* _What you need to do_:
Because the lines must stay identical, write out the data without changing anything.

* _The data_:

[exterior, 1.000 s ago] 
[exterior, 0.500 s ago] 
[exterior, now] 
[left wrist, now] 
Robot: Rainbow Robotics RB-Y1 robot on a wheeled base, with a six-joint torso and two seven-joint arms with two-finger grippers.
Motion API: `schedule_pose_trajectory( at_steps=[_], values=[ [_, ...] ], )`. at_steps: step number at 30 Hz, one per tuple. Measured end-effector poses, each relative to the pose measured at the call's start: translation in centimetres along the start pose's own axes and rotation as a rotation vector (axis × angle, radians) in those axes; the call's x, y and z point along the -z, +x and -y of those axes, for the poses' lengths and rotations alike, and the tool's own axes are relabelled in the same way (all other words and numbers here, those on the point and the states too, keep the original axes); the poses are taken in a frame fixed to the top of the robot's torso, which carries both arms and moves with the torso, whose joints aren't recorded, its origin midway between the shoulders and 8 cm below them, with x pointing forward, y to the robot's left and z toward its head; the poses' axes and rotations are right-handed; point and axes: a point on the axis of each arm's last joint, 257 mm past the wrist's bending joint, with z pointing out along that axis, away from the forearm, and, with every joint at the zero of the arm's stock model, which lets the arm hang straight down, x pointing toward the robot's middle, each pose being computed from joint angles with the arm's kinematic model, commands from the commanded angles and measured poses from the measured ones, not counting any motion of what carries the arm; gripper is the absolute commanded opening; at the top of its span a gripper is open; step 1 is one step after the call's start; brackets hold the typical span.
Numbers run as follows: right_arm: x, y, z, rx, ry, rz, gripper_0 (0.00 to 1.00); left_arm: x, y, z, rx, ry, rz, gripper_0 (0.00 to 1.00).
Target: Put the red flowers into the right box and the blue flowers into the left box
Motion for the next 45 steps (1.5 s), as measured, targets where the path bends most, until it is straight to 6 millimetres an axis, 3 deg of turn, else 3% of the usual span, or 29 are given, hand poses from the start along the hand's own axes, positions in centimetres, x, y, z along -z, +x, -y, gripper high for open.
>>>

* _Result for this task_:
[exterior, 1.000 s ago] 
[exterior, 0.500 s ago] 
[exterior, now] 
[left wrist, now] 
Robot: Rainbow Robotics RB-Y1 robot on a wheeled base, with a six-joint torso and two seven-joint arms with two-finger grippers.
Motion API: `schedule_pose_trajectory( at_steps=[_], values=[ [_, ...] ], )`. at_steps: step number at 30 Hz, one per tuple. Measured end-effector poses, each relative to the pose measured at the call's start: translation in centimetres along the start pose's own axes and rotation as a rotation vector (axis × angle, radians) in those axes; the call's x, y and z point along the -z, +x and -y of those axes, for the poses' lengths and rotations alike, and the tool's own axes are relabelled in the same way (all other words and numbers here, those on the point and the states too, keep the original axes); the poses are taken in a frame fixed to the top of the robot's torso, which carries both arms and moves with the torso, whose joints aren't recorded, its origin midway between the shoulders and 8 cm below them, with x pointing forward, y to the robot's left and z toward its head; the poses' axes and rotations are right-handed; point and axes: a point on the axis of each arm's last joint, 257 mm past the wrist's bending joint, with z pointing out along that axis, away from the forearm, and, with every joint at the zero of the arm's stock model, which lets the arm hang straight down, x pointing toward the robot's middle, each pose being computed from joint angles with the arm's kinematic model, commands from the commanded angles and measured poses from the measured ones, not counting any motion of what carries the arm; gripper is the absolute commanded opening; at the top of its span a gripper is open; step 1 is one step after the call's start; brackets hold the typical span.
Numbers run as follows: right_arm: x, y, z, rx, ry, rz, gripper_0 (0.00 to 1.00); left_arm: x, y, z, rx, ry, rz, gripper_0 (0.00 to 1.00).
Target: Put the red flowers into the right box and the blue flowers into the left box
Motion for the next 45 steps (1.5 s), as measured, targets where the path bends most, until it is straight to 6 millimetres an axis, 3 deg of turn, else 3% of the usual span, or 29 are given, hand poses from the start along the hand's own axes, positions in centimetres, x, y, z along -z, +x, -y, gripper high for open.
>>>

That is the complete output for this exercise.